La multi-résistance est provoquée par des bactéries résistantes à l'Isoniazide, les médicaments les plus efficaces et résulte d'une infection primaire par des bactéries résistantes, ou pour se manifester durant le traitement du malade, tandis que l'ultra-résistante est causée par des bactéries, également résistantes à ces médicaments et à certains d'autres médicaments de second plan.
Luís Gomes Sambo a informé qu'entre janvier 2007 et décembre 2009, 33 Etats membres de l'OMS avaient notifié 22.032 cas de multi-résistance, dont huit avaient diagnostiqué 1.501 cas d'ultra-résistance.
Selon lui, les pays affrontent des défis dans la lutte contre ce problème à cause des niveaux insuffisants de succès dans le traitement, l'absence généralisée de mesures de contrôle de l'infection dans les communautés et unités de santé, les politiques, les manuels et directives désactualisées et des services de laboratoire sans la garantie nécessaire de qualité.

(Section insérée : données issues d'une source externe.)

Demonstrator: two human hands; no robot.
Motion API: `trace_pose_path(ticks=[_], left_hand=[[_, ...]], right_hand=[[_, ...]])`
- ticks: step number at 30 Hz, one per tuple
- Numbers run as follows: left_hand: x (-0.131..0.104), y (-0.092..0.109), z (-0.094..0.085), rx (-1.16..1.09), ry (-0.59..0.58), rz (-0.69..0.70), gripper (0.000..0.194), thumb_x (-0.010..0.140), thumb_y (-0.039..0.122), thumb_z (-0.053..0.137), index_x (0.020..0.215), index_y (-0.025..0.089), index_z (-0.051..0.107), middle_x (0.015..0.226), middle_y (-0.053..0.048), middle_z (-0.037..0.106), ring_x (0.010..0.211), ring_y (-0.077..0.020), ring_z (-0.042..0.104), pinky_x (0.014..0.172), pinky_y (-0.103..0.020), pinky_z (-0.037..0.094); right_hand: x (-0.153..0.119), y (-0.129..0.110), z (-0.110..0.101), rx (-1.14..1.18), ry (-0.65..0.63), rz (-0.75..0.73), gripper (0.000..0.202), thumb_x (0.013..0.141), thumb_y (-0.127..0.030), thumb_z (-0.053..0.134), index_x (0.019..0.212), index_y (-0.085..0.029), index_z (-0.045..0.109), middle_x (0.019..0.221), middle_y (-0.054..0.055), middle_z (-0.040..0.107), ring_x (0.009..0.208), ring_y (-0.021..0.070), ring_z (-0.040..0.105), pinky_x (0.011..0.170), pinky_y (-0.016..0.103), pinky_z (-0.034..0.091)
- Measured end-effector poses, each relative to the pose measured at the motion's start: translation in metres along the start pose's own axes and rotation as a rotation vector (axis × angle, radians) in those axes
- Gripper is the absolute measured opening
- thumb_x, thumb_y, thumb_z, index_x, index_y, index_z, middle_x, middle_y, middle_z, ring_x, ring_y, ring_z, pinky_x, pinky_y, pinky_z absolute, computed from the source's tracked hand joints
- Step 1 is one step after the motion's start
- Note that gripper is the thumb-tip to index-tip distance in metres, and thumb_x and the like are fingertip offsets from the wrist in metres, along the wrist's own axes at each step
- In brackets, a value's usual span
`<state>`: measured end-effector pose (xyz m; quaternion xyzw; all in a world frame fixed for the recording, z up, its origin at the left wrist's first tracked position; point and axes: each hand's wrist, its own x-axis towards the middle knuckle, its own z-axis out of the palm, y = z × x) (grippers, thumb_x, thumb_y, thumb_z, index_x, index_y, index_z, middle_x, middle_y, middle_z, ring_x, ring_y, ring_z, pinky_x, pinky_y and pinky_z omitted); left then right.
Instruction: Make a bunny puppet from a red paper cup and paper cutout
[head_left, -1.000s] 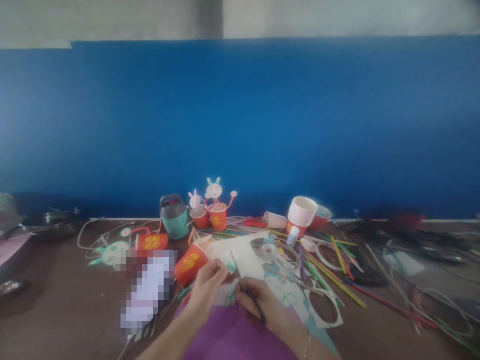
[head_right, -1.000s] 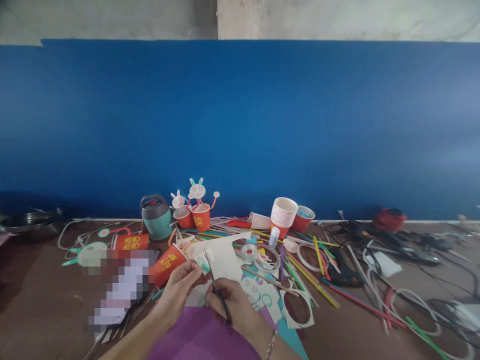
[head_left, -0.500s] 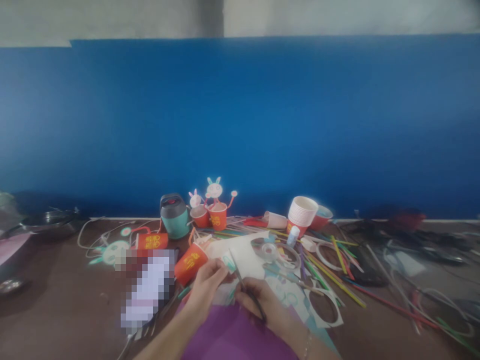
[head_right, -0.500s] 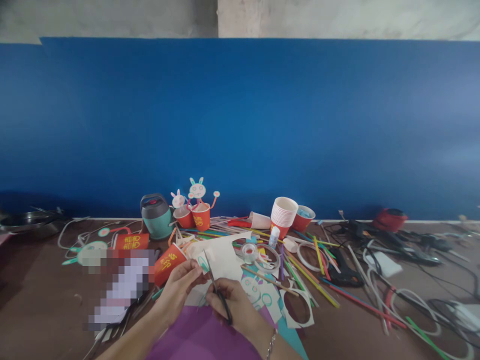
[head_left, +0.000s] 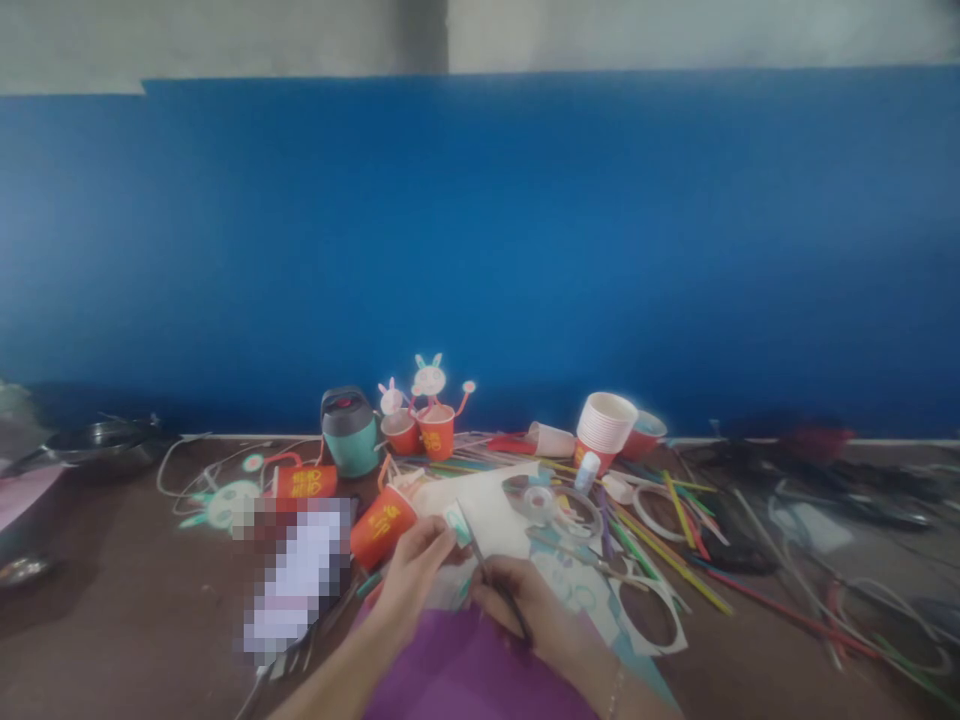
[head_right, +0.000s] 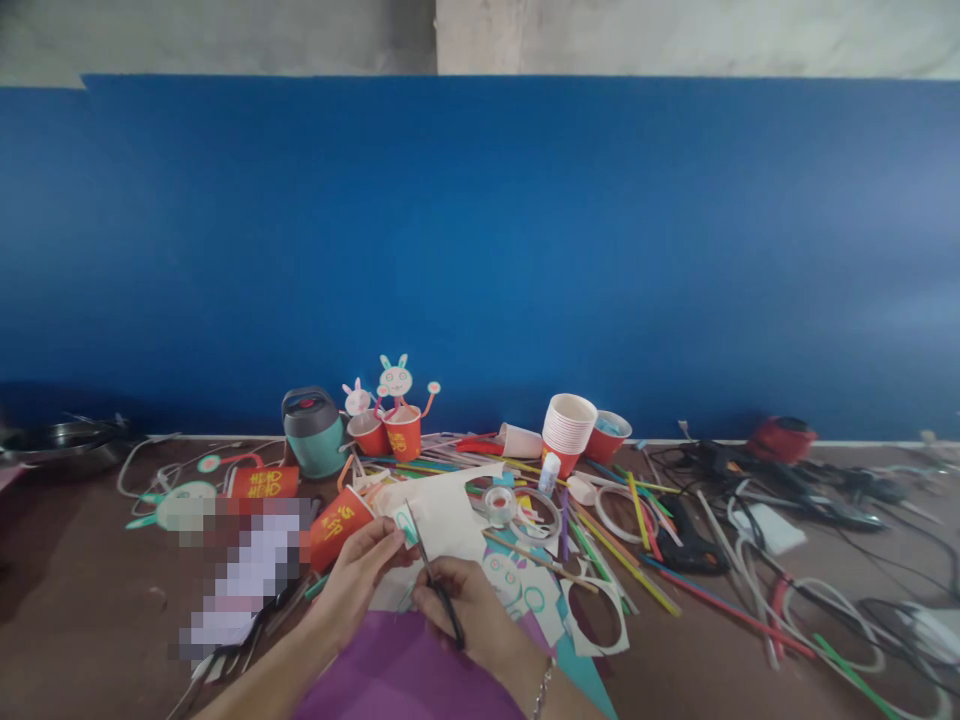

Il faut aussi ajouter la vigilance insuffisante de la tuberculose résistante aux médicaments, modèles déficients de soins, disponibilité inadéquate de médicaments de second plan, longue durée du traitement, le coût élevé du traitement, entre autres problèmes.
La région africaine, qui abrite environ 12 pour cent de la population mondiale, a contribué en 2007, avec environ 22 pour cent de cas notifiés de la maladie.